Alligator eggs begin to hatch in UNF climate change study

Professor, students researching how rising temperatures affect alligators' sex

JACKSONVILLE, Fla. – Alligators hatching on the University of North Florida campus could be crucial to learning how rising temperatures will impact alligator populations.

Dr. Adam Rosenblatt, UNF assistant professor of biology, and five biology undergraduate students are studying the alligators as they hatch to see if temperature changes affect the reptiles' sex.

There are 20 nests with 20 eggs each; the nests are wrapped in chicken wire, and half of them are also wrapped in clear plastic designed to raise the temperature by 5.5 degrees. 

In humans, whether you’re male or female is determined by your genetics. In alligators -- and many other reptile species -- whether an individual is male or female is determined by the temperature of the nest.

With climate change increasing temperatures worldwide, people are concerned about the balance between males and females in reptile species. A serious male/female imbalance in a species could lead to decreasing reproduction and eventual extinction.

A decline in alligator populations could lead to environmental damage and economic losses for Florida, according to Rosenblatt.

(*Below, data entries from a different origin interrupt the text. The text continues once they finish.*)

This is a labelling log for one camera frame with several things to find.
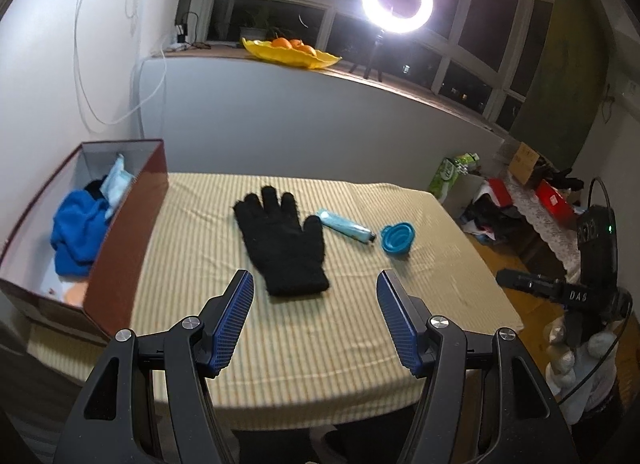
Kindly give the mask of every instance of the yellow plate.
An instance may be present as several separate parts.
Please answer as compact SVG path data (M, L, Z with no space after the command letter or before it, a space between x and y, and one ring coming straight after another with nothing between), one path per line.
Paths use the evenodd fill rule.
M278 62L291 67L304 67L305 69L322 69L329 67L341 60L340 57L333 54L316 51L318 57L303 51L286 50L285 48L272 48L271 42L262 42L260 40L244 40L242 39L244 48L254 56L261 60L269 60L270 62Z

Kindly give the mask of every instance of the gloved hand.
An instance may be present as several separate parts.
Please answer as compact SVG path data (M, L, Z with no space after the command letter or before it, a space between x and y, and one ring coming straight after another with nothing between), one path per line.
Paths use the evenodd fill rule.
M572 351L567 345L564 317L551 322L544 329L549 342L546 352L551 362L546 366L546 384L551 393L566 396L576 384L593 369L604 356L616 335L610 328L591 336L587 343ZM580 420L584 412L596 408L609 395L616 381L616 350L614 347L606 361L576 393L560 405L567 424L573 425Z
M295 297L329 288L322 270L322 223L310 215L301 228L293 195L282 194L282 203L278 203L276 189L265 186L262 204L250 193L236 202L234 214L249 258L264 277L270 295Z

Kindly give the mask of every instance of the windowsill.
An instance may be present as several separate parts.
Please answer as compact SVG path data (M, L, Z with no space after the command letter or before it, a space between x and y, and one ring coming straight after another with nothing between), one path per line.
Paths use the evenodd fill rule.
M258 60L256 57L252 56L244 48L235 48L220 44L211 45L210 49L191 48L185 51L172 51L166 53L165 56L168 58L229 58L236 60L251 60L261 62L261 60ZM494 123L489 123L484 118L482 118L481 115L476 114L472 110L467 109L457 102L451 101L442 96L435 95L430 89L415 85L400 78L396 78L395 76L387 73L383 73L383 81L379 82L378 71L375 69L371 70L370 78L368 80L364 80L364 78L362 77L364 67L359 66L354 73L349 73L348 70L351 65L351 62L341 60L340 62L338 62L338 64L335 64L335 66L331 66L321 70L313 70L312 72L335 76L336 78L342 78L344 80L350 80L351 82L362 83L364 85L369 85L382 90L386 90L388 92L392 92L393 94L398 94L405 98L413 99L414 101L418 101L431 107L440 109L444 112L447 112L448 114L452 114L476 126L490 130L496 133L498 136L504 136L504 131L502 131L501 129L498 129L498 131L495 130L497 127L495 127ZM294 67L280 67L283 67L284 69L295 69Z

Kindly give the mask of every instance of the black cable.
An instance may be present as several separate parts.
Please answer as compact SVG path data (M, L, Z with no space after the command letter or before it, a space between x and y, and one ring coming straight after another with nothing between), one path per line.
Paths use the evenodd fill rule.
M573 396L578 391L578 389L580 389L580 387L583 386L583 384L585 384L589 380L589 378L596 373L596 370L598 370L598 368L600 368L602 366L602 364L606 361L606 359L609 356L609 354L611 354L611 351L618 344L618 341L620 341L620 338L622 337L623 332L625 332L626 324L629 322L629 318L631 317L631 311L632 311L633 306L634 306L634 301L631 298L631 296L629 296L629 301L630 301L630 303L629 303L628 313L626 313L625 321L622 324L622 329L620 329L620 332L616 336L616 339L613 341L613 343L611 344L609 349L604 353L604 356L602 358L600 358L598 363L596 363L596 365L591 369L591 372L589 372L585 377L583 377L582 381L580 381L580 383L578 383L576 386L574 386L574 388L571 390L571 392L566 394L562 399L560 399L558 401L558 406L563 404L567 399L569 399L569 397Z
M617 228L614 226L613 210L611 209L611 203L609 202L609 194L607 193L607 188L604 186L604 183L602 182L602 179L597 177L597 176L594 177L591 180L591 184L589 185L589 197L587 199L587 208L589 208L591 206L591 196L593 194L593 185L594 185L594 183L596 183L596 181L600 185L600 187L602 189L602 193L604 194L604 200L607 203L607 212L609 214L609 225L613 228L613 230L611 231L611 234L613 235L613 240L614 240L614 245L615 245L615 248L614 248L614 271L615 271L615 274L618 274L618 231L617 231ZM589 380L589 378L594 375L596 370L598 370L598 368L600 368L602 366L602 364L605 362L605 360L607 359L609 354L611 354L611 351L618 344L618 341L620 341L620 338L622 337L622 333L625 332L626 324L629 322L629 318L631 317L633 306L634 306L633 299L629 295L629 308L628 308L628 311L626 313L626 317L625 317L624 323L622 324L622 329L620 330L620 333L616 336L616 339L613 341L613 343L611 344L609 349L604 353L604 356L602 358L600 358L598 363L596 363L596 365L591 369L591 372L589 372L585 377L583 377L582 381L580 381L580 383L578 383L576 386L574 386L574 388L571 390L571 392L569 392L562 399L560 399L558 401L558 405L563 404L567 399L569 399L569 397L573 396L578 391L578 389L580 389L580 387L583 386L583 384L585 384Z
M593 193L593 183L598 181L600 188L602 189L602 193L604 194L604 200L607 203L607 213L609 214L609 226L612 228L611 234L613 235L613 244L614 251L612 253L613 256L613 270L615 274L618 274L618 228L615 226L615 220L613 218L613 210L611 208L611 203L609 202L609 194L607 193L607 188L604 186L602 179L598 176L594 177L591 180L591 184L589 185L589 197L587 199L587 208L591 206L591 194Z
M604 98L602 99L602 103L600 104L600 115L602 116L602 121L604 121L604 124L609 123L609 120L611 119L611 113L613 111L613 104L616 102L616 99L611 96L609 97L609 90L611 89L611 86L609 85L609 83L607 83L607 92L604 95ZM604 105L609 103L609 117L604 117Z
M185 44L189 44L189 46L196 50L210 50L211 46L206 44L205 42L185 42Z
M180 17L180 24L189 24L189 15L196 15L196 29L194 32L194 37L195 37L195 33L198 32L198 24L200 23L200 16L195 12L195 11L185 11L182 16Z

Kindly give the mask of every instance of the green wall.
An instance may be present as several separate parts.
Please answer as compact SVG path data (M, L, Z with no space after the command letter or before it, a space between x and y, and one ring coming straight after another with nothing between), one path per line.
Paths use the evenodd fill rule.
M589 0L555 0L545 47L511 135L571 167L603 96L609 53Z

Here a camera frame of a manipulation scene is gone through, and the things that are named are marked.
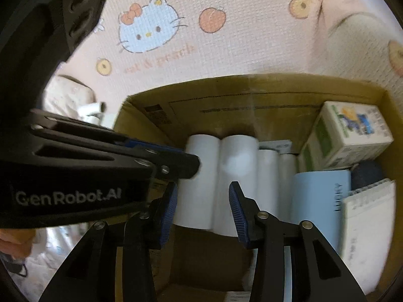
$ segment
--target white flower print
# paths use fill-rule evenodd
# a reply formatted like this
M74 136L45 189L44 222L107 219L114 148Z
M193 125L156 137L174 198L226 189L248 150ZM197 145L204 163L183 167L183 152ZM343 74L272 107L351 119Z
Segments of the white flower print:
M94 33L97 33L99 31L103 32L105 30L105 26L103 25L103 23L104 23L104 19L100 18L99 22L98 22L97 26L95 26L93 32Z

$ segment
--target paper label
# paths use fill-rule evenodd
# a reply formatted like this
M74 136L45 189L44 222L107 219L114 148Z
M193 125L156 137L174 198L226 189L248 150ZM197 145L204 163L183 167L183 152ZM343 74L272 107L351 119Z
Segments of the paper label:
M249 302L251 292L227 292L224 302Z
M279 154L291 153L292 145L290 140L259 142L260 149L276 150Z

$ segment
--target cartoon cat print
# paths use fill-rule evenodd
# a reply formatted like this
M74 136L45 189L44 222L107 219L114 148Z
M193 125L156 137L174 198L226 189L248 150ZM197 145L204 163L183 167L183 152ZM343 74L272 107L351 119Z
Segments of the cartoon cat print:
M150 4L132 4L129 12L119 17L119 36L123 48L143 53L164 45L177 33L181 19L166 0L151 0Z

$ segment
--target blue notebook
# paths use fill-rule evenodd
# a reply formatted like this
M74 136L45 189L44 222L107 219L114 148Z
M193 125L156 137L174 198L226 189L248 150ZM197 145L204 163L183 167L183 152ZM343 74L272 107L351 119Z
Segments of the blue notebook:
M294 176L291 222L309 220L338 252L342 201L351 189L349 170L310 171Z

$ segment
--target small carton
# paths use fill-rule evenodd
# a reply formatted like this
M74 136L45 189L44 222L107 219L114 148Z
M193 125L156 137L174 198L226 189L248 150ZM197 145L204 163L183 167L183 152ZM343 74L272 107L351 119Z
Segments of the small carton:
M392 142L378 107L327 101L299 155L299 170L340 169L372 160Z

Dr. Rosenblatt’s research aims to understand how male/female ratios of alligator populations may change in a warming world. If alligator populations decline because of this issue, it could lead to environmental damage and significant economic losses for the state of Florida. 

In the wild, males make up only 20-30 percent of alligators, since males breed with more than one female.

Temperatures are crucial to alligators, as their sex is determined by what the temperature of the nest is during the time between 15 and 30 days after the eggs are laid. If temperatures are too cold or too hot, only females are produced.

Student Molly O’Brien, a UNF senior, has been taking the lead in this project, assisting Rosenblatt in the alligator egg research.

O'Brien was awestruck walking into the lab and seeing the eggs for the first time. 

“I was being so careful at first. I was even whispering around them until I realized that was completely unnecessary. I handled the eggs with great care, making sure to not damage any of them,” O'Brien said. “Holding the eggs was really incredible. It was like a step back in time. Knowing that alligator eggs from 80 million years ago are not much different than what I was holding in my hands that day was remarkable.”

The alligators will eventually go back to Louisiana, where Rosenblatt got the eggs.